Christy Scheiderer   -  

We came back from vacation and I delayed walking out to my garden.  It wasn’t because I lacked interest in seeing my garden.  Much to the contrary, I couldn’t wait to get out to see it!  We’ve had rain; we’ve had heat, and I know that combination guarantees a bounty of…well, of a few things.  My tomato plants should be bursting with bright yellow blooms, the branches reaching for the sky and outgrowing cages.  Herbs and leafy harvest is getting more and more bushy with rich green foliage.  But, there is more to my garden than the success of prosperity.  Huddled all around my corn, shaded by my sunflower leaves, lurking at the feet of my tomato plants is a harvest of weeds, crabgrass and many more green plants than I’ll ever be able to label reaching nearly two feet tall!  I knew it would be a mess, and it did not disappoint; though disappointed I was.
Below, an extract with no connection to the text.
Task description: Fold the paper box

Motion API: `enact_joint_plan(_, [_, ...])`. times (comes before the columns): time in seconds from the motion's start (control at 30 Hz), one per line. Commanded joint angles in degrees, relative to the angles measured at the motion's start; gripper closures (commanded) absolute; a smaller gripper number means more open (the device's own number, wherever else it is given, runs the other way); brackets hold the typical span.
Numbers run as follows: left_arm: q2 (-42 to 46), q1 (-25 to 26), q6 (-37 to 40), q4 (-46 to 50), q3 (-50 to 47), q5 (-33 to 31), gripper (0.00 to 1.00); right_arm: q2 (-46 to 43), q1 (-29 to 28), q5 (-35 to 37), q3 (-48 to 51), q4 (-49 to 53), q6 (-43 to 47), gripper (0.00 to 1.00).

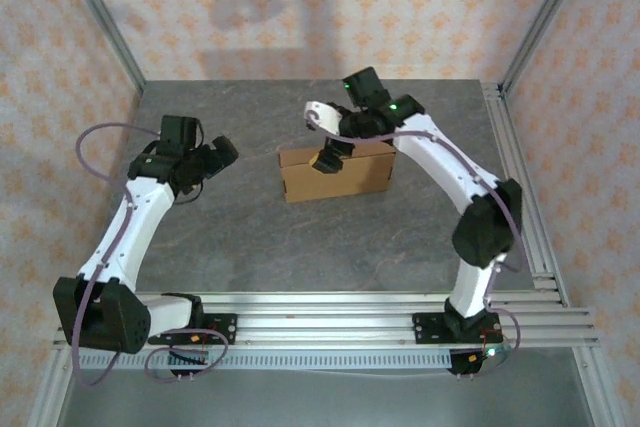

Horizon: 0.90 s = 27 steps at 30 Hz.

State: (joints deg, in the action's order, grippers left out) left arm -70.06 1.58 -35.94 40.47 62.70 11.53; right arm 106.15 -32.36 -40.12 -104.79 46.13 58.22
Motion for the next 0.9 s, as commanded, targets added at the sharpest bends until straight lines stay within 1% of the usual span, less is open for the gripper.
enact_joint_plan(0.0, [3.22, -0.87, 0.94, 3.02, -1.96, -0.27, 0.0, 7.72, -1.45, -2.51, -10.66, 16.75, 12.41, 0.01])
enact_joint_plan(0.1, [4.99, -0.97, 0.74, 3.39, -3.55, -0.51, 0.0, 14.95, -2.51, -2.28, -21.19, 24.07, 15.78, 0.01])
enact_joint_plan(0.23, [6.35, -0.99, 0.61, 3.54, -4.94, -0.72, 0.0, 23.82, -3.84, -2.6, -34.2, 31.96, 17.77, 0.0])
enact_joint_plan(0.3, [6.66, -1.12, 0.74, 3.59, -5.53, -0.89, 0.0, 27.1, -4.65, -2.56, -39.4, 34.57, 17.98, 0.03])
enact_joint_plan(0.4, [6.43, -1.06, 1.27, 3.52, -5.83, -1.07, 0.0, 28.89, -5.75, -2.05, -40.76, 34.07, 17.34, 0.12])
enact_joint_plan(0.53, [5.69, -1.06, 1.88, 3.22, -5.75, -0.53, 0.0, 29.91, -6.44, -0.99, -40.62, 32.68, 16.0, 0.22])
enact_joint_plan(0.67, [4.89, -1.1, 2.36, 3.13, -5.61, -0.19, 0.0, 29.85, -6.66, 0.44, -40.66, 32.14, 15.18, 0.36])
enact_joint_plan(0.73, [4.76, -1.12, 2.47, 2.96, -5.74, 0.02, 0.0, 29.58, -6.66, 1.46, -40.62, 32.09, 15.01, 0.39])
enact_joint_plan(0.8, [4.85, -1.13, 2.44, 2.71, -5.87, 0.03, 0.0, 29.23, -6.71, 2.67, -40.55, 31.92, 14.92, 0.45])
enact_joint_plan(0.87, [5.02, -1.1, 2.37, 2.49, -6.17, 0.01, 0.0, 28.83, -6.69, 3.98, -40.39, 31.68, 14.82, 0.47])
I needed help!  I needed some good advice and resources to tell me all about weed control, tips, cures, remedies and natural antidotes.  Please google, tell me what I can do to get rid of this mess.  The searching can be overwhelming as every avid gardener appears to be an expert depending on his fancy font and crisp photos of carefully captured beads of morning dew on summer squash.  Now, I wish there were a really easy, happy ending to my present conundrum.  Those of you realists in the room know (and were probably shaking your head a few sentences ago) that what needs to happen, for literally the next two weeks of my life is the arduous, boring, daily grind of pulling those weeds.  Period.  But, the gardening pages were a nice distraction—and I even found a few new plants I may want to try next year!  Bonus!

Back to the point, though a new topic, yet completely related.  Gardening, with all of the success, failure and experimenting, reminds me of the continual battle we have in our daily struggles with sin in our lives.  The parallels are as fruitful as my summer harvest.  Garden:Me; Soil:Heart; Weeds:Sin; Weeding:Confession; Fruit:Righteousness; Rain:Grace; Heat:Trials; Roots…you get the point!  Is it any wonder the Great Teacher used so many agrarian-based parables as he taught his motley crew of sometimes dull-eared proteges?  I preach sermons to my heart in the cornfield every day I’m in my garden.  Some of my sermon titles include: “Weeding is easier after the rain-How God’s showers of Grace aid our confession”, and “Weeding is necessary for an abundant harvest-how lack of repentance can diminish my effectiveness as a wife/mother/friend”, and “Stop playing and WEED!”  No, wait, that’s the sermon I preach to my kids.

I need to hear lots of sermons from my garden.  I need to be reminded often that God is Good to send both heat and rain.  Sometimes, my material prosperity actually grows a plentiful harvest of weeds that I need to confess one by one.

The Mani/Pedi can wait till Winter.  Let’s dig in the dirt for the sake of God’s Kingdom!